## WORK INSTRUCTION
Only one portion of the data is to be written out: from the line bearing "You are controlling" through the line bearing "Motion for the". Write it exactly as it appears.

▽

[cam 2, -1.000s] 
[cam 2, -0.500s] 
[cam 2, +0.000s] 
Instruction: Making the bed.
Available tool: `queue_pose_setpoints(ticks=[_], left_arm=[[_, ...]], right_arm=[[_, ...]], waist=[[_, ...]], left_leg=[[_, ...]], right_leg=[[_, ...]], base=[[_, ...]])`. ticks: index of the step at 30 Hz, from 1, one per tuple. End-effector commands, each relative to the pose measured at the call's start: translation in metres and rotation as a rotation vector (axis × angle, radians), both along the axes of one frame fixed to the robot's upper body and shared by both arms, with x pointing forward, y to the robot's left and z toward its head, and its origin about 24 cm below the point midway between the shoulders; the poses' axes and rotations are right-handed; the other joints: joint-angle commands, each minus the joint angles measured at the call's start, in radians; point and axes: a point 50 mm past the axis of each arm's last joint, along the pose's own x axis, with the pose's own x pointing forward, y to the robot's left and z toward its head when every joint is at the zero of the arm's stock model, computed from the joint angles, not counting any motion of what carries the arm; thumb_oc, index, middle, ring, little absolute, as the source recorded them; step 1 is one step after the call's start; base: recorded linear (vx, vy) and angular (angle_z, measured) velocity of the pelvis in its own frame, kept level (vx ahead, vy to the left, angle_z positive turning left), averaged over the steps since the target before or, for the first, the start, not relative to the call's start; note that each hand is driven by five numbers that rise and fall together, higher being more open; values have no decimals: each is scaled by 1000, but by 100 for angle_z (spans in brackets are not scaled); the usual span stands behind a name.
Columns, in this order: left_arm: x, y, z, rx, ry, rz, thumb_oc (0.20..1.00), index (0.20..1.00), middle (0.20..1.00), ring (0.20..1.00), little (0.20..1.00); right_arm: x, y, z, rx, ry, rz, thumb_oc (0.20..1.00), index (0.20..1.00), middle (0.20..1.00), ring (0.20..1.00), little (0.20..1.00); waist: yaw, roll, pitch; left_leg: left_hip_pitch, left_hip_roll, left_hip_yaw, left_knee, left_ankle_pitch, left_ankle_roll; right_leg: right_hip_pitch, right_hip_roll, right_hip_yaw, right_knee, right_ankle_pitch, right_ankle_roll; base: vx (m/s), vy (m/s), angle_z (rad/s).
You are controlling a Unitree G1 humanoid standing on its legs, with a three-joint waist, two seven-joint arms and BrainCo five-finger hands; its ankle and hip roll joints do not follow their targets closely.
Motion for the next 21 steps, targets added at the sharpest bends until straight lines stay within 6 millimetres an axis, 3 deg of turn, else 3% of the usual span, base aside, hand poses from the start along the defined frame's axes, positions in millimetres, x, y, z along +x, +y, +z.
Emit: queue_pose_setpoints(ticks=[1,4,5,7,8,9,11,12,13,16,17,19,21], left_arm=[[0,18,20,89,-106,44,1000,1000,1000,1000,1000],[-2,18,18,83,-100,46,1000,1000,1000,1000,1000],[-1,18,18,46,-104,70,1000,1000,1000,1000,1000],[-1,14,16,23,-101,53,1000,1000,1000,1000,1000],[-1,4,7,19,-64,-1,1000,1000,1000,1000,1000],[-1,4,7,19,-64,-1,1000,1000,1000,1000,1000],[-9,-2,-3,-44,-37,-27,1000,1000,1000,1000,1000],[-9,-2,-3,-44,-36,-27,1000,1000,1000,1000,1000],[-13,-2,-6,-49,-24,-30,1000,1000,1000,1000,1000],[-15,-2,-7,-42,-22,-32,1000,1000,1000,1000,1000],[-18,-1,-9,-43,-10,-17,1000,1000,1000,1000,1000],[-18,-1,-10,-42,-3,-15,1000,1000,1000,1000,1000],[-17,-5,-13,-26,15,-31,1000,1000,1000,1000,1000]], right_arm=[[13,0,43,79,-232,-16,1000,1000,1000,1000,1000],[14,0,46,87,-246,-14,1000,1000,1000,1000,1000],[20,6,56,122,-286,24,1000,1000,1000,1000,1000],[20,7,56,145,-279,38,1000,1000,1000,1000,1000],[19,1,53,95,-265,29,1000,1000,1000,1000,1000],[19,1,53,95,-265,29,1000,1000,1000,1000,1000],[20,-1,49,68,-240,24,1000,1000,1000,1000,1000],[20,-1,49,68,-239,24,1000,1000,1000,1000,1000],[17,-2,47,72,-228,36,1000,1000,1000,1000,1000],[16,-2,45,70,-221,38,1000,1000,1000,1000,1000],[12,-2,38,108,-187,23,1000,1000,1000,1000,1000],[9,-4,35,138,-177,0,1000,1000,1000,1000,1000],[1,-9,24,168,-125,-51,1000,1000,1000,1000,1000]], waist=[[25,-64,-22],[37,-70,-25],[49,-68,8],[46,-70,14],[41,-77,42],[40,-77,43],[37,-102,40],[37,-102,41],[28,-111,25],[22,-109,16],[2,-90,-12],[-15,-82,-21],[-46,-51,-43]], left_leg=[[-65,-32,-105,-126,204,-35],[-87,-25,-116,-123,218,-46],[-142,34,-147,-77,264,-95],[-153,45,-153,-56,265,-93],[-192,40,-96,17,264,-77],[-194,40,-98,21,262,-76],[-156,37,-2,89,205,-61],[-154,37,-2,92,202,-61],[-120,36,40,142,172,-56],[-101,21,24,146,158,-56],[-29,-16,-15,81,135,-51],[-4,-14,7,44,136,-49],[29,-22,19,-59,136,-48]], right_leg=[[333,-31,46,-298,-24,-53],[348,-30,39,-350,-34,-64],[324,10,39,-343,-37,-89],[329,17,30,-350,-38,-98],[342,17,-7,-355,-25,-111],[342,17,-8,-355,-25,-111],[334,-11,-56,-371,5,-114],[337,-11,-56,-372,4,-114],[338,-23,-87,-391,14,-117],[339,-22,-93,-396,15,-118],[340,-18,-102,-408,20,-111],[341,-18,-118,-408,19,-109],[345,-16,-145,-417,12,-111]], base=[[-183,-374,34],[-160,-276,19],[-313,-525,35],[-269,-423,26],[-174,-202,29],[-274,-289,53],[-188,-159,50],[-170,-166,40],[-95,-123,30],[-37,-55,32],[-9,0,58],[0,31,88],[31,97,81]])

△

## RESPONSE BOX
You are controlling a Unitree G1 humanoid standing on its legs, with a three-joint waist, two seven-joint arms and BrainCo five-finger hands; its ankle and hip roll joints do not follow their targets closely.
Motion for the next 21 steps, targets added at the sharpest bends until straight lines stay within 6 millimetres an axis, 3 deg of turn, else 3% of the usual span, base aside, hand poses from the start along the defined frame's axes, positions in millimetres, x, y, z along +x, +y, +z.

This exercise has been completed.